Opportunity to conspire

A group of hotel customers filed a case last ear alleging the chains agreed not to advertise against one another on online travel agencies and stopped advertising against one another in search results. The lawsuit says the changes followed a 2014 hotel industry conference. Judge Rebecca Pallmeyer of the US District Court for the Northern District of Illinois agreed for the lawsuit to go forward, writing ‘these allegations show, at best, that defendants had an opportunity to conspire; they do not support an inference that a conspiracy occurred.’ The hotel chains argued Karen Tichy, the named plaintiff, was not harmed by the alleged conspiracy. They also cited instances where searches for one hotel prompt advertisements for another chain, indicating there is online competition.

Dial 1-800

The lawsuit echoes an administrative complaint filed by the  Federal Trade Commission (FTC), originating in 2016, charging that 1-800 Contacts, the largest online retailer of contact lenses in the United States, unlawfully orchestrated a web of anticompetitive agreements with rival online contact lens sellers suppressing competition in certain online search advertising auctions and restricting truthful and non-misleading internet advertising to consumers.

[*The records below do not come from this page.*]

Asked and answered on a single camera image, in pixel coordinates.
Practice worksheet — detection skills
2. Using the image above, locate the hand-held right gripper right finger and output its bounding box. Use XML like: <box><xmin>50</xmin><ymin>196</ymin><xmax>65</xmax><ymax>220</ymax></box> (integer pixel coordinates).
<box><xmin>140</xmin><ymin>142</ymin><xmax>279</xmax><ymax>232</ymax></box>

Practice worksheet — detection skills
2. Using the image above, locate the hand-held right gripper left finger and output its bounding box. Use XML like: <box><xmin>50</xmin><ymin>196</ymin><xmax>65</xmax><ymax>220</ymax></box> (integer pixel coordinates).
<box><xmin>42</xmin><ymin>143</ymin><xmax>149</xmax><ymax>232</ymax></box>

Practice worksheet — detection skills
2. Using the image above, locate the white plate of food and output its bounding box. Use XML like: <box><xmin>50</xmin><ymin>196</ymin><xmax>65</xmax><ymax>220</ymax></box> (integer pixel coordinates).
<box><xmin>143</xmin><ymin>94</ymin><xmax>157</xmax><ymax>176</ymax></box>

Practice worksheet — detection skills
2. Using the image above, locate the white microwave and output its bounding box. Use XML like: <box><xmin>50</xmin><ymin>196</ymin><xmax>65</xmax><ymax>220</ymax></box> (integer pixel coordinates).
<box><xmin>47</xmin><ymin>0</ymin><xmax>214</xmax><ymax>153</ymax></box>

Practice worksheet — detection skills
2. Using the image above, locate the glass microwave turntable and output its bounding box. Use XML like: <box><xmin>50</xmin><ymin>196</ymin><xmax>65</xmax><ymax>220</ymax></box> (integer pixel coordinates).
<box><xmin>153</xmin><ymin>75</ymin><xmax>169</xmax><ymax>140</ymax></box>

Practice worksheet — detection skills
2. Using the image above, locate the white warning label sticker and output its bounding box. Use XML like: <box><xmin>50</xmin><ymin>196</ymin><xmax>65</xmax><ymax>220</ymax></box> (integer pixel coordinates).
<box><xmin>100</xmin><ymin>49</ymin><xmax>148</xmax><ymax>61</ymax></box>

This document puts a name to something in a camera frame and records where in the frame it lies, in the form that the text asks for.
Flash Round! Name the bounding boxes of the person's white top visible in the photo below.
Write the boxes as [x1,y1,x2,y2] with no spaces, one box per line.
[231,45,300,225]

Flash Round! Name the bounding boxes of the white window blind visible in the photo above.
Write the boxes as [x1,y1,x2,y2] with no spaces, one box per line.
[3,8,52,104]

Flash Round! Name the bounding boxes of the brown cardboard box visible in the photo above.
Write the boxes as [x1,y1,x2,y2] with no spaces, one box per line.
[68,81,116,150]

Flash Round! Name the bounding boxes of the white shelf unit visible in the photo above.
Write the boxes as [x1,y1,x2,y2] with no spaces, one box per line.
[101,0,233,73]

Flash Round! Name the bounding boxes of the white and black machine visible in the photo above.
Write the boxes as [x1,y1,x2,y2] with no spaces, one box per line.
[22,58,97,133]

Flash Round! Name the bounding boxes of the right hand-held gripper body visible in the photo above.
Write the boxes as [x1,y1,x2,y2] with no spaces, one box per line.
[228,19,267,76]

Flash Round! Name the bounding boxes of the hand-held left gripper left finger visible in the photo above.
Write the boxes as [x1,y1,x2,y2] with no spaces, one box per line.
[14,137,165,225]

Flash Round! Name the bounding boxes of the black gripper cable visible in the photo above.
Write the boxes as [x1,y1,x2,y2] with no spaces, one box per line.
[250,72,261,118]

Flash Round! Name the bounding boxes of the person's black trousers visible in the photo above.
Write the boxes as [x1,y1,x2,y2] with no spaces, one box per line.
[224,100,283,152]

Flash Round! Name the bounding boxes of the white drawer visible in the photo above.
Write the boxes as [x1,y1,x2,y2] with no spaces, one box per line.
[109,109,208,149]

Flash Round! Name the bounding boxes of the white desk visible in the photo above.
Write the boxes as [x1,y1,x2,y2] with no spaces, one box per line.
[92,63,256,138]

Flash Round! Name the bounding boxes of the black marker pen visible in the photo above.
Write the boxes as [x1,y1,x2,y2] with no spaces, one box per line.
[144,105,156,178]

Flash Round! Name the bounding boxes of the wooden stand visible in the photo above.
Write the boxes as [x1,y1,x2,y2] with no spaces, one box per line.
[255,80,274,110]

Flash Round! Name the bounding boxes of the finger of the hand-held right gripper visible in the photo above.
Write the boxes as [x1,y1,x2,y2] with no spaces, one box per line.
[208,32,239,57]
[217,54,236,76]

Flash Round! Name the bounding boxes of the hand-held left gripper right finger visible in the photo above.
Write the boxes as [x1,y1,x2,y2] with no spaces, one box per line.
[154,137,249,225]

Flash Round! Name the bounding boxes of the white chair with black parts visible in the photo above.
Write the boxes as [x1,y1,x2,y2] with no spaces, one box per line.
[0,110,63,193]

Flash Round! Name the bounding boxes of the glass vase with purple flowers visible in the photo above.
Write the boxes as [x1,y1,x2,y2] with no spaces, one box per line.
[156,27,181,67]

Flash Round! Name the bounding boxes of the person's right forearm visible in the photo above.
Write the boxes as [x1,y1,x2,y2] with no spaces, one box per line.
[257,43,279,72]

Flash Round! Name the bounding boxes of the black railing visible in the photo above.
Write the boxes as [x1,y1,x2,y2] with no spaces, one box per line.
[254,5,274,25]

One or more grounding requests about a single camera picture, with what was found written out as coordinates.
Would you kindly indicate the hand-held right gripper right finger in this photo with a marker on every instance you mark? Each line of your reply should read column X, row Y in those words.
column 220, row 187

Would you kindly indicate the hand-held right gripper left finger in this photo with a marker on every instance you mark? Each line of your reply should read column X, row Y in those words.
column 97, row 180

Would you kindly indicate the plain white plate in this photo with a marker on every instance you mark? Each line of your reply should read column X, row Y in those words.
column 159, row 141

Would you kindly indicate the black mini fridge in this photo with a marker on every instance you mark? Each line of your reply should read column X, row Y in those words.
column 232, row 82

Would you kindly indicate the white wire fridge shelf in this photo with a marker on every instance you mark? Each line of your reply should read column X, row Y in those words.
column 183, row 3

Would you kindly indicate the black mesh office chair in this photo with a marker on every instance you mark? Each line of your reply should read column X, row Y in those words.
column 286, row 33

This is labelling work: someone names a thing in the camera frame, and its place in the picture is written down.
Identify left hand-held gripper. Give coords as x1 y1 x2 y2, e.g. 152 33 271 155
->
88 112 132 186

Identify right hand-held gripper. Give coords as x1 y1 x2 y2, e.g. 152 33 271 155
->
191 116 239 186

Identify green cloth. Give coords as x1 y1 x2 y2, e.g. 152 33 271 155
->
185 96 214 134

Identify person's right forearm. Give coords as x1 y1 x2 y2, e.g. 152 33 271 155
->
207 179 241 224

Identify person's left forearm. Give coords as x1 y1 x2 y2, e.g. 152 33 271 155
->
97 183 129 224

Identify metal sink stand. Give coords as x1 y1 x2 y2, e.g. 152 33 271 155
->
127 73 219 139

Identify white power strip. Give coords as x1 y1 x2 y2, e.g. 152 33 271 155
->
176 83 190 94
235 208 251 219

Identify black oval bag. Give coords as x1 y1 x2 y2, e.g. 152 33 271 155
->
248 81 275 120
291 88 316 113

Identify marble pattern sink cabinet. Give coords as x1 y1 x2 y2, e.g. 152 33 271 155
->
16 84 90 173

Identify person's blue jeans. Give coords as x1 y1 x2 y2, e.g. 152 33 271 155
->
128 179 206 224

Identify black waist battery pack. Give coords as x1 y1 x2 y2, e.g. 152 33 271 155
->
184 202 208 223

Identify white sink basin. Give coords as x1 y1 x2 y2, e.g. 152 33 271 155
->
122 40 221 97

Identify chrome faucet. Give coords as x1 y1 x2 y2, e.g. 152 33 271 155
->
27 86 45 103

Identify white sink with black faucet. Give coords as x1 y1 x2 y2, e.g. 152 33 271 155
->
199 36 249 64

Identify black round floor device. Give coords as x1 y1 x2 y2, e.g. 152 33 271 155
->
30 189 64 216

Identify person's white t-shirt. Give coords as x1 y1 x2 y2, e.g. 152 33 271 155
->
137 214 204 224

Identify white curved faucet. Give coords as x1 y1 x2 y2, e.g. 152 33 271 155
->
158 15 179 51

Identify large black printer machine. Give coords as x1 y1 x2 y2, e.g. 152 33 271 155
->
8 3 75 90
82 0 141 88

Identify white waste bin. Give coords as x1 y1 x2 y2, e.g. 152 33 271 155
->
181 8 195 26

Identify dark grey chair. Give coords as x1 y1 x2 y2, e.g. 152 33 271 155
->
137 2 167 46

According to the administrative complaint, 1-800 Contacts entered into bidding agreements with at least 14 competing online contact lens retailers that eliminate competition in auctions to place advertisements on the search results page generated by online search engines such as Google and Bing. The complaint alleges that these bidding agreements unreasonably restrain price competition in internet search auctions, and restrict truthful and non-misleading advertising to consumers, constituting an unfair method of competition in violation of federal law.